The city is Sheffield is known for many things. There’s the steel industry, of course, its two rival football clubs and there’s something about the place which keeps producing talented musicians.
Fast forward a few years and it just might also be known as the home of print. There has been something of a renaissance in the art form with the likes of Jonathan Wilkinson, Kid Acne, Joe Peel and James Green all using traditional techniques to create striking contemporary images.
In recognition of the revival, the city’s Millennium Gallery is about to stage an exhibition celebrating the work of more than 30 Sheffield-based best printmakers.
Among the collection, which opens to the public tomorrow, will be new silk-screen editions by Kid Acne, atmospheric aquatints by Neil Woodall and graphic screen prints by Joe McDonnell and Emma Shore.
“It has been a bit of a quiet renaissance, born out of a number of different activities,” says curator Alison Morton. “Yorkshire Artspace, which provides studio space for artists in the heart of the city centre, has always been something of a champion for printmaking and the result of their continued support is really now coming to the fore.
“We are also incredibly lucky in Sheffield that we have a large number of galleries which exist not just as commercial enterprises, but offer things like framing services to the city’s artists.
“If you go into any of Sheffield’s many studios, these days you’re guaranteed to find printmakers at work. In the last few years I think we have just reached a critical mass and printmaking has become a really dynamic scene.”
Historically, traditional artists have been a little sniffy when it comes to print. They see purity in producing a one-off work of art, while the nature of print, producing copy after copy, smacks too much of commercialism.
“The great thing about print is that it can create really affordable work and I don’t buy into the argument that it’s somehow a lesser art form,” says Alison. “What’s great about the current crop of artists is that while they share the same medium they all approach it from a different direction.
“There is an incredible diversity of work, some features fantastical characters while others are very architectural in their design.
“The reason for the exhibition was to bring these artists to a much wider audience and show the breadth of talent that we have in the city from screen printing to etching, lithographs and digital printmaking.”
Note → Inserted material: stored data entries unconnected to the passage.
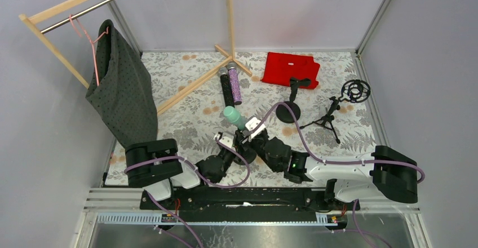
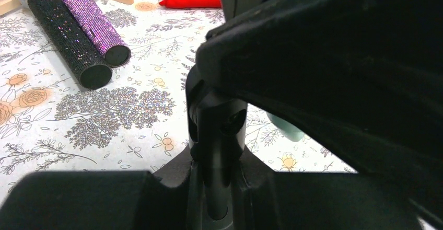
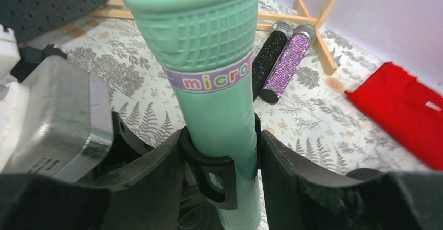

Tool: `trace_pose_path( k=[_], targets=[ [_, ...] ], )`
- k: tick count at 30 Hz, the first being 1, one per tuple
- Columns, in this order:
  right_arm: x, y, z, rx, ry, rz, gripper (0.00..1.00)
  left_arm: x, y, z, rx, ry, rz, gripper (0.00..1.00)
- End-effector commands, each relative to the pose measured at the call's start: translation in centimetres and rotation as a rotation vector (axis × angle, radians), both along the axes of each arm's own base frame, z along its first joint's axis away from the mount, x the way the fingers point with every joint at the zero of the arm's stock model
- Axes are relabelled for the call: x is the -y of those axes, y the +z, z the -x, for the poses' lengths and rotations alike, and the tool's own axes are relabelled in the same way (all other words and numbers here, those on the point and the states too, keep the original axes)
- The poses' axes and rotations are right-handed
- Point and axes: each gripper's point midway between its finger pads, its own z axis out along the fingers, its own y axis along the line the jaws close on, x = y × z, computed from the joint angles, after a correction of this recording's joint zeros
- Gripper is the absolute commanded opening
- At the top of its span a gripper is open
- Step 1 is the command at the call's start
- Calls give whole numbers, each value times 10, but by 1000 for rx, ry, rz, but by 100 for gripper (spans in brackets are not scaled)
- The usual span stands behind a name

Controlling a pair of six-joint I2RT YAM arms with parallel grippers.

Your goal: Attach the microphones to the stand

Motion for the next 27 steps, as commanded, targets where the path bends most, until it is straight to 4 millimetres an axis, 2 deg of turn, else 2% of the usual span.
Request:
trace_pose_path(
  k=[1,7,17,27],
  targets=[
    [-13,1,7,110,76,207,9,9,-4,7,18,-39,-32,0],
    [-11,-4,9,141,91,304,7,10,-5,9,28,-36,-48,0],
    [-7,-1,8,160,92,352,4,12,-9,10,32,-38,-79,0],
    [7,0,5,188,67,439,0,11,-11,10,36,-30,-98,0]
  ],
)
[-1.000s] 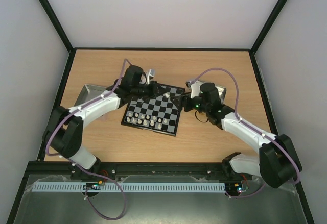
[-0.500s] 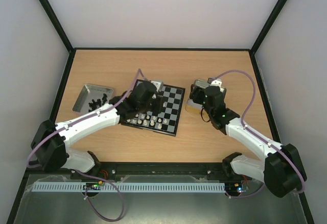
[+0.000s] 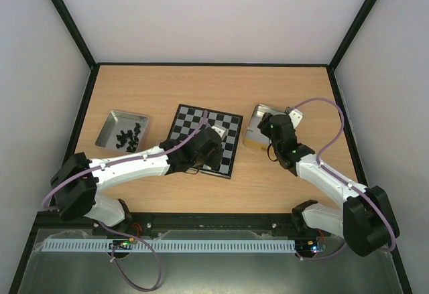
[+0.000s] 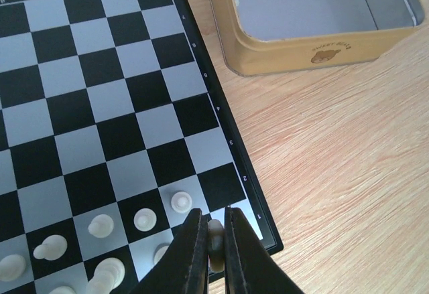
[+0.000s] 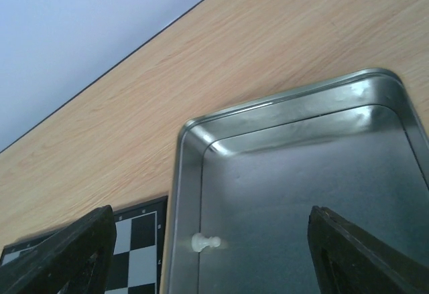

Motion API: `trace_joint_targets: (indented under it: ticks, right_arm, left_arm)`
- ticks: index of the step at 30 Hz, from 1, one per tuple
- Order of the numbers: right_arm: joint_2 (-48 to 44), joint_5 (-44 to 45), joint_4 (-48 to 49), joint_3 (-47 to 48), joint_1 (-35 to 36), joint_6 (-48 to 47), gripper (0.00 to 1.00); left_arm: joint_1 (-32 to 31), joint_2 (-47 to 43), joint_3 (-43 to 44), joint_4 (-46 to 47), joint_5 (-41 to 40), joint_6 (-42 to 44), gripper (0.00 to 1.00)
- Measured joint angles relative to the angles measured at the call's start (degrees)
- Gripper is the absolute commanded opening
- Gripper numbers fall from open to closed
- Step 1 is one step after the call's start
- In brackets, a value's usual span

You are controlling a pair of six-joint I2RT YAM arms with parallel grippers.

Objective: Set up the chess pieces on the board
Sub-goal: Place the chess piece on the chessboard.

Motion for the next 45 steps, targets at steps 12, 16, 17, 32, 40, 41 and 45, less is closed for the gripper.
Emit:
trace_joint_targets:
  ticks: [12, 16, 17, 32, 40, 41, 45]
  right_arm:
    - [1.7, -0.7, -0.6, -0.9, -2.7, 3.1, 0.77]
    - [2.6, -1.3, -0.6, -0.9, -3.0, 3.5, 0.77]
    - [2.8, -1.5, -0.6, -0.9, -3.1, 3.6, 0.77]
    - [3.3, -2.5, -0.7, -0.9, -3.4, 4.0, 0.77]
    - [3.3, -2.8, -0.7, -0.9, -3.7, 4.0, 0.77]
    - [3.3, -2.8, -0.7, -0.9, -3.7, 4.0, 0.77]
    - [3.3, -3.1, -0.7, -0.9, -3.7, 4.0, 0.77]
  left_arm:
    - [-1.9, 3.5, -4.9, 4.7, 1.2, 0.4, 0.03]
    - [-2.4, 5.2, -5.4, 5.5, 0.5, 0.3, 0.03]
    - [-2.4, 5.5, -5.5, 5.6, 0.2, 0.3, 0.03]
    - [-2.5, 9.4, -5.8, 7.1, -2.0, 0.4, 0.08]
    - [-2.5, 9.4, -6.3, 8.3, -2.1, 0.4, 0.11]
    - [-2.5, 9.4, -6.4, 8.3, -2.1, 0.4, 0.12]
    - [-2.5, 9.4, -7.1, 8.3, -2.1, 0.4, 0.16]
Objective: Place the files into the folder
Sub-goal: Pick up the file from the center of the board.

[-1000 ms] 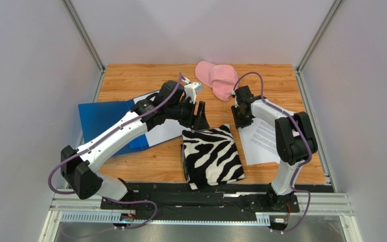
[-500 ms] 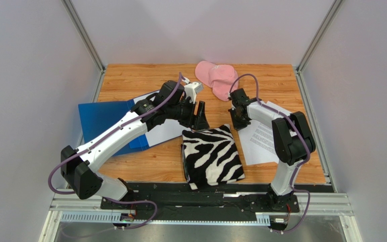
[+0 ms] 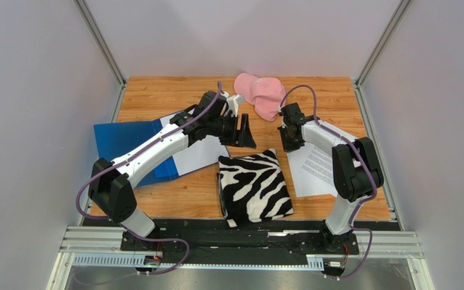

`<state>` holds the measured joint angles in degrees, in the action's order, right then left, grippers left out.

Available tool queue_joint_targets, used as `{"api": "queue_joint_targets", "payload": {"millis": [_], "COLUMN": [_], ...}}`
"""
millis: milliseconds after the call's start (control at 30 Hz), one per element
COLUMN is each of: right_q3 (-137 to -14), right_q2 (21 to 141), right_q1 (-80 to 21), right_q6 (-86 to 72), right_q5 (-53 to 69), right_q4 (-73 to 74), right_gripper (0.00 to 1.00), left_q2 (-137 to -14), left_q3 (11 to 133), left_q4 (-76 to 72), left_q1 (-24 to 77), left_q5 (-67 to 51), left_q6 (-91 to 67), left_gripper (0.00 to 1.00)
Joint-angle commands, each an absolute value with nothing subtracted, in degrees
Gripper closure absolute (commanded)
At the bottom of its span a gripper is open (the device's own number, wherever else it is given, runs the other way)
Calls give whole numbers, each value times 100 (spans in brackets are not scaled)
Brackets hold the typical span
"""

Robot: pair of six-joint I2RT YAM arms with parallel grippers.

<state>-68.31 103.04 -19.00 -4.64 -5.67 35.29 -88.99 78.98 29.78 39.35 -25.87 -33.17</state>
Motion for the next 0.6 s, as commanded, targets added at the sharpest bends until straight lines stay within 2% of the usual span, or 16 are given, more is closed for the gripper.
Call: {"api": "queue_joint_targets", "payload": {"millis": [0,67,100,167,200,267,300,400,567], "right_q3": [-6979,-6839,-6768,-6357,-6180,-5925,-5767,-5669,-6099], "right_q2": [9818,9590,9467,9021,8852,8562,8378,8366,9122], "right_q1": [-1495,-1109,-994,-573,-406,252,464,1237,2152], "right_q6": [-903,-1133,-1430,-1721,-1931,-2012,-2013,-2083,-2136], "right_q5": [-89,535,458,361,247,290,264,53,105], "right_q4": [3375,3296,3313,3252,3174,3085,3041,2831,2725], "right_gripper": [100,100,95,77,59,48,39,29,25], "left_q2": [-9079,-9132,-9141,-9141,-9141,-9097,-9071,-8921,-8929], "left_q3": [8332,8393,8394,8376,8376,8332,8297,8218,8340], "left_q4": [2689,2698,2690,2716,2785,2839,2882,3023,3436], "left_q1": [3946,3946,3938,3946,3955,3964,3973,3973,3973], "left_q5": [-3015,-3041,-3058,-3102,-3163,-3199,-3191,-3103,-3050], "left_q6": [-3525,-3481,-3437,-3375,-3288,-3200,-3095,-2805,-2286], "left_gripper": [30,30,30,30,30,30,30,30,29]}}
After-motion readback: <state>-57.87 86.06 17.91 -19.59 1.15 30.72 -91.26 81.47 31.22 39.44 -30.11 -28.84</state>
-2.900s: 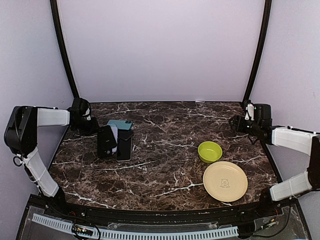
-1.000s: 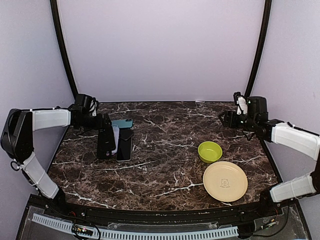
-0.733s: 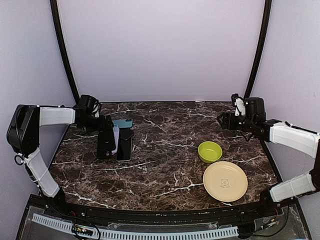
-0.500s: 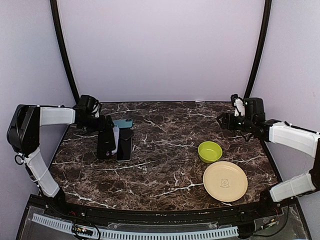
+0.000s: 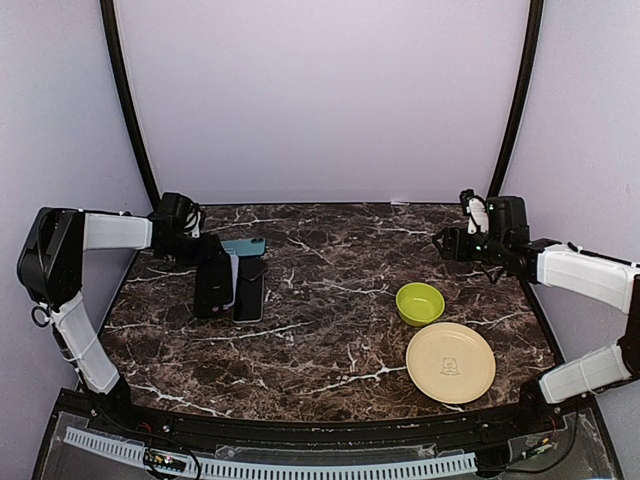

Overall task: Put the phone into the phone case
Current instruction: Pick up the phone case.

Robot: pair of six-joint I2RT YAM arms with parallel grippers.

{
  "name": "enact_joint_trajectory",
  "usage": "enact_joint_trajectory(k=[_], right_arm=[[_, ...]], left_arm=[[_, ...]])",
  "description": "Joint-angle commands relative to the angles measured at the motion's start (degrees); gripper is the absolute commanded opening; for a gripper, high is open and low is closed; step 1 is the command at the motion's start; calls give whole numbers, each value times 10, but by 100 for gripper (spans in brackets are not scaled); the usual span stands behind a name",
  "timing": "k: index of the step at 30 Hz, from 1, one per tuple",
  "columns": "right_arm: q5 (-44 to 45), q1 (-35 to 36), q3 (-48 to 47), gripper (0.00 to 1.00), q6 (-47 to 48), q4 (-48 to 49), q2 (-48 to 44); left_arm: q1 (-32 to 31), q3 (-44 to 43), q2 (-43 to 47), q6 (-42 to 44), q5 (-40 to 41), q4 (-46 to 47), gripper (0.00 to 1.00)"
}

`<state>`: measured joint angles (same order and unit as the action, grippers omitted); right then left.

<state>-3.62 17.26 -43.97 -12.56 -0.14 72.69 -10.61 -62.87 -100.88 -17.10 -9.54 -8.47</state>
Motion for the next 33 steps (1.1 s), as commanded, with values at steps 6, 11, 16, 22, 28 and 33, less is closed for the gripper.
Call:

Visitors will also be able to take part in the print revolution as many of the works, as well as a selection of unframed editions, will be available for sale.
Printing Sheffield, Millennium Gallery, January 25 to June 15. Entry to the exhibition is free. For more information call 0114 278 2600 or visit the website at www.museums-sheffield.org.uk
Leading lights in Sheffield’s Dynamic scene
Jonathan Wilkinson: The Sheffield Hallam graduate takes his inspiration from the brutalist surroundings of Sheffield’s urban landscape and has developed a pared back architectural style.
Kid Acne: While studying fine art in Sheffield, his work was spotted by Warp Records and he has never looked back. His designs have since adorned everything from T-shirts to pizza boxes.
Jo Peel: Like Wilkinson, the Sheffield-born artist also focuses on city scenes and as well as her print work she has also created a series of large murals in both this country and Brazil.